(DATA EXTRACTS Opens)

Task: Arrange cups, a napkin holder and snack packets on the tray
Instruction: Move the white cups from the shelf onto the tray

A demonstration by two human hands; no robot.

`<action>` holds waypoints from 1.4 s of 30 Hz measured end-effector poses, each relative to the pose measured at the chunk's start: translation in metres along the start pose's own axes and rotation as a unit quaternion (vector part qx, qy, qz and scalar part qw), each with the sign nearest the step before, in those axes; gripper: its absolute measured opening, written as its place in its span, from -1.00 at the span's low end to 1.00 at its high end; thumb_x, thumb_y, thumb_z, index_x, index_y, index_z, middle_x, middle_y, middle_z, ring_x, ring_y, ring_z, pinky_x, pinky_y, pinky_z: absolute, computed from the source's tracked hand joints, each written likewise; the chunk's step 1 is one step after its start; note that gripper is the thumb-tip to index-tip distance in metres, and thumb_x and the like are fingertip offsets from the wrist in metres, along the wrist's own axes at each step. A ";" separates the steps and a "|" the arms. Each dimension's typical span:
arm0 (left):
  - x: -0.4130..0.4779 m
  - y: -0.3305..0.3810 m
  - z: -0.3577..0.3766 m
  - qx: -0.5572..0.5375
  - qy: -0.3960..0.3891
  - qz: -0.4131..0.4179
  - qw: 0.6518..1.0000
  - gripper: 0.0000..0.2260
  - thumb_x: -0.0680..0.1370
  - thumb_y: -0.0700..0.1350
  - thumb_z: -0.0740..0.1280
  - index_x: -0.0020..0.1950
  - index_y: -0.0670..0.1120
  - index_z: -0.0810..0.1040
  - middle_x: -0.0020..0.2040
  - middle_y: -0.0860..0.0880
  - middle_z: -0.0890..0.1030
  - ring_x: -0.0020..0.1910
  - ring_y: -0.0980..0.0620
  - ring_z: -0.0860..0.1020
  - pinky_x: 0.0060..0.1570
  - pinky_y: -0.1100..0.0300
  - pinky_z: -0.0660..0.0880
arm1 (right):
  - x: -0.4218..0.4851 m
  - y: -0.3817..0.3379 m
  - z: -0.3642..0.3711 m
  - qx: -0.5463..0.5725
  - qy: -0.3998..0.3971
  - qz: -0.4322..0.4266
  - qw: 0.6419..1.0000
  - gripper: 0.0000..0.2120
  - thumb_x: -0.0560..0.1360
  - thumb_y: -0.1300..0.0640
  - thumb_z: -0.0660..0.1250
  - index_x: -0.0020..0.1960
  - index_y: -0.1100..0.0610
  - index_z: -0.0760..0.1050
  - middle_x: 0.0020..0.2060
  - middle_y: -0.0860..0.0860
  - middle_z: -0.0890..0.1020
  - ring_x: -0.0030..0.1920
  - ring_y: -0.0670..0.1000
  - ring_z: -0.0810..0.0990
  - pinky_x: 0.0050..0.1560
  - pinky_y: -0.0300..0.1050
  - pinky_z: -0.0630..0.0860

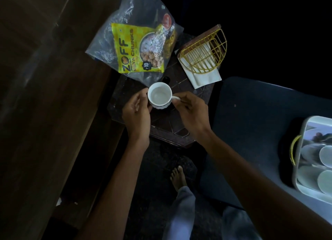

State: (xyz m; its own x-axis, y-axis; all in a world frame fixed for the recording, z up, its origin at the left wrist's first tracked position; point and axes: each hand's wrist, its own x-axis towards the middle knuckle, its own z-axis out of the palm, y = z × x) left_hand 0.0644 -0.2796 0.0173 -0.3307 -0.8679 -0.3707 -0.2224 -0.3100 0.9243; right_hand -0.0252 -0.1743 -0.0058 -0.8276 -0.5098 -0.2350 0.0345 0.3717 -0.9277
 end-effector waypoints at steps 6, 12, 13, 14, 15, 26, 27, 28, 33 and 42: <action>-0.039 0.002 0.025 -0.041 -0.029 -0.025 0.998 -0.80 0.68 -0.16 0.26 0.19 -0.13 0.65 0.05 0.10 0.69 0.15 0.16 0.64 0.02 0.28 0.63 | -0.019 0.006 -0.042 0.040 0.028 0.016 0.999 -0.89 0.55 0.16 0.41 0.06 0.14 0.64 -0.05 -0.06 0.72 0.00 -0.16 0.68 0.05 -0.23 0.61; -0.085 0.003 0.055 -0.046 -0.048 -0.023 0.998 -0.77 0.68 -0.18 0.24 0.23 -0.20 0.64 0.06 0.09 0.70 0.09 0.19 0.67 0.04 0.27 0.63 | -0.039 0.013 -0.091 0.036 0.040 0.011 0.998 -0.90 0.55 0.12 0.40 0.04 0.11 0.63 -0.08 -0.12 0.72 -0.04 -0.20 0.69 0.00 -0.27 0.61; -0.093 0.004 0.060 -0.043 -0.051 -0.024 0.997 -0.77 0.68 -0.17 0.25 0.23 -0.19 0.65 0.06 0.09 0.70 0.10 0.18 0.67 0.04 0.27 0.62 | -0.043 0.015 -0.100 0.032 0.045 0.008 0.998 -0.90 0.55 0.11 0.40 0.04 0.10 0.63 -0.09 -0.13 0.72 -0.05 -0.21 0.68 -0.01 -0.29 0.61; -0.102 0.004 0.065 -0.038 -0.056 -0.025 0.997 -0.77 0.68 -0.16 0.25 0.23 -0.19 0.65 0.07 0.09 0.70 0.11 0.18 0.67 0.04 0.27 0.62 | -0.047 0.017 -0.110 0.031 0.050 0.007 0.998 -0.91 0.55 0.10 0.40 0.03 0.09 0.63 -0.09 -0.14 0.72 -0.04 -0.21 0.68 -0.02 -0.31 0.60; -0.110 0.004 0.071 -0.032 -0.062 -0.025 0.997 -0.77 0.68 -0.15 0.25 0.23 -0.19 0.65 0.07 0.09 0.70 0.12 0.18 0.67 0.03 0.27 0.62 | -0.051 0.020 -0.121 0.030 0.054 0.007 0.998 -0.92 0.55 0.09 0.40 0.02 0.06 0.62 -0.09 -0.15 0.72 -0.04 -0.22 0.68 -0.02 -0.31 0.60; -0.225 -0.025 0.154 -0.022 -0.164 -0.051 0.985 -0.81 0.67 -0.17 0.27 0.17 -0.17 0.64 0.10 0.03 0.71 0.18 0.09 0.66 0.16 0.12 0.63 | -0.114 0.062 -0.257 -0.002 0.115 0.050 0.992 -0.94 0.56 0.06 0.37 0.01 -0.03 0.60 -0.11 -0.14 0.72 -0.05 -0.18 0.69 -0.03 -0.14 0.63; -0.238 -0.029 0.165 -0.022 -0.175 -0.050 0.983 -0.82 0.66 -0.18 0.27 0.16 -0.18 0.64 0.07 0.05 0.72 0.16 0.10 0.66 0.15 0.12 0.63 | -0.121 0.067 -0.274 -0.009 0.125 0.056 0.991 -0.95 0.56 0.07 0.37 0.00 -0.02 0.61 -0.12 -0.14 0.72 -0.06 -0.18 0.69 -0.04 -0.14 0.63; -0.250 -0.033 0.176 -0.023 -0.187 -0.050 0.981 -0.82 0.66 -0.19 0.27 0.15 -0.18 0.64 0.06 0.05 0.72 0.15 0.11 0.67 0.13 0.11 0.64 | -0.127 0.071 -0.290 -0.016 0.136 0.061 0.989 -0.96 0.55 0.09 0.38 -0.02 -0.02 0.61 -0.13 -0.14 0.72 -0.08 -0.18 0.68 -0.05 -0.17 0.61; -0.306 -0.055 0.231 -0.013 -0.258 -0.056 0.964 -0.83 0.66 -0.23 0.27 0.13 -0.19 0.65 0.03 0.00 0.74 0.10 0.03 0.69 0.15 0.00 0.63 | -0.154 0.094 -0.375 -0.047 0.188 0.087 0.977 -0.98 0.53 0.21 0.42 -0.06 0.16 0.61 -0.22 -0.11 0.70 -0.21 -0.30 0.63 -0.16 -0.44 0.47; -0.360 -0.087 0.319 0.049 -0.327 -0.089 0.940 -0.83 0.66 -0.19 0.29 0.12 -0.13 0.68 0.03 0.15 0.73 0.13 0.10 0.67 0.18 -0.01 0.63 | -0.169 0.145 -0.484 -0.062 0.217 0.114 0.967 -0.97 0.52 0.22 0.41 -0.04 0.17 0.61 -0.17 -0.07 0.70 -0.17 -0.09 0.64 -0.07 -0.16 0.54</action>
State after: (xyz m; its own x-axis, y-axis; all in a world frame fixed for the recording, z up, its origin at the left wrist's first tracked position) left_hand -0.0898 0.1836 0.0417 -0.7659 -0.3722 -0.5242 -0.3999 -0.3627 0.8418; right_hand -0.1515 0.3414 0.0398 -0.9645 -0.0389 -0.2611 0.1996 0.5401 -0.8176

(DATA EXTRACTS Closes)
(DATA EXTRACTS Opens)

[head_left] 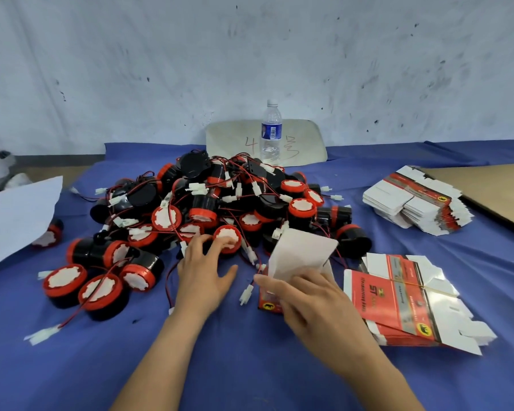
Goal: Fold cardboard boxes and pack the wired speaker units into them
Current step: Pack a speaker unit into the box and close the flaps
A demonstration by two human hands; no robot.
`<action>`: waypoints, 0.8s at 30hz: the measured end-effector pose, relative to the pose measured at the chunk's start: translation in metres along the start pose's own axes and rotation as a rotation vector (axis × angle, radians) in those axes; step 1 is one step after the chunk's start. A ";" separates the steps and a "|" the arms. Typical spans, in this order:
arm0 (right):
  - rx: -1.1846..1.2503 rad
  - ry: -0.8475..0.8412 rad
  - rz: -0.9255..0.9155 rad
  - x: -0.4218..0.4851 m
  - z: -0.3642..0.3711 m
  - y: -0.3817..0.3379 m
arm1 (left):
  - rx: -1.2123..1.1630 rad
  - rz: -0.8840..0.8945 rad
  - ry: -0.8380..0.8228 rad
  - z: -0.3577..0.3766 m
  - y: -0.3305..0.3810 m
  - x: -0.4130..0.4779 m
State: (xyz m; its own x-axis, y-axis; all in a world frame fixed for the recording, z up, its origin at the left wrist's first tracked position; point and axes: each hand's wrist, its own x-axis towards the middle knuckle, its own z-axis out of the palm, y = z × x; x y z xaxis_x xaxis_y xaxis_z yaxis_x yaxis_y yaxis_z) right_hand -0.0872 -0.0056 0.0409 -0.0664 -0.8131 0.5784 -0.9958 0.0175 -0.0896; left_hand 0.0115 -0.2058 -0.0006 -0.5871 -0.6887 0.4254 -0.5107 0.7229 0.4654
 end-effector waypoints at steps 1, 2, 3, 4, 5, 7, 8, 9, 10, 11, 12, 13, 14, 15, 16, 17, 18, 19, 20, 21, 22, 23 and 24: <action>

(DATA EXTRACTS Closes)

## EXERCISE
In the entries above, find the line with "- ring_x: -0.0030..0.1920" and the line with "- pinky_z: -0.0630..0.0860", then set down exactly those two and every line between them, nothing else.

## EXERCISE RESPONSE
  - ring_x: -0.0030..0.1920
  - ring_y: -0.0670..0.1000
  - ring_z: -0.0810..0.0990
  - pinky_x: 0.0050..0.1560
  - pinky_y: -0.0300..0.1050
  - pinky_z: -0.0630..0.0860

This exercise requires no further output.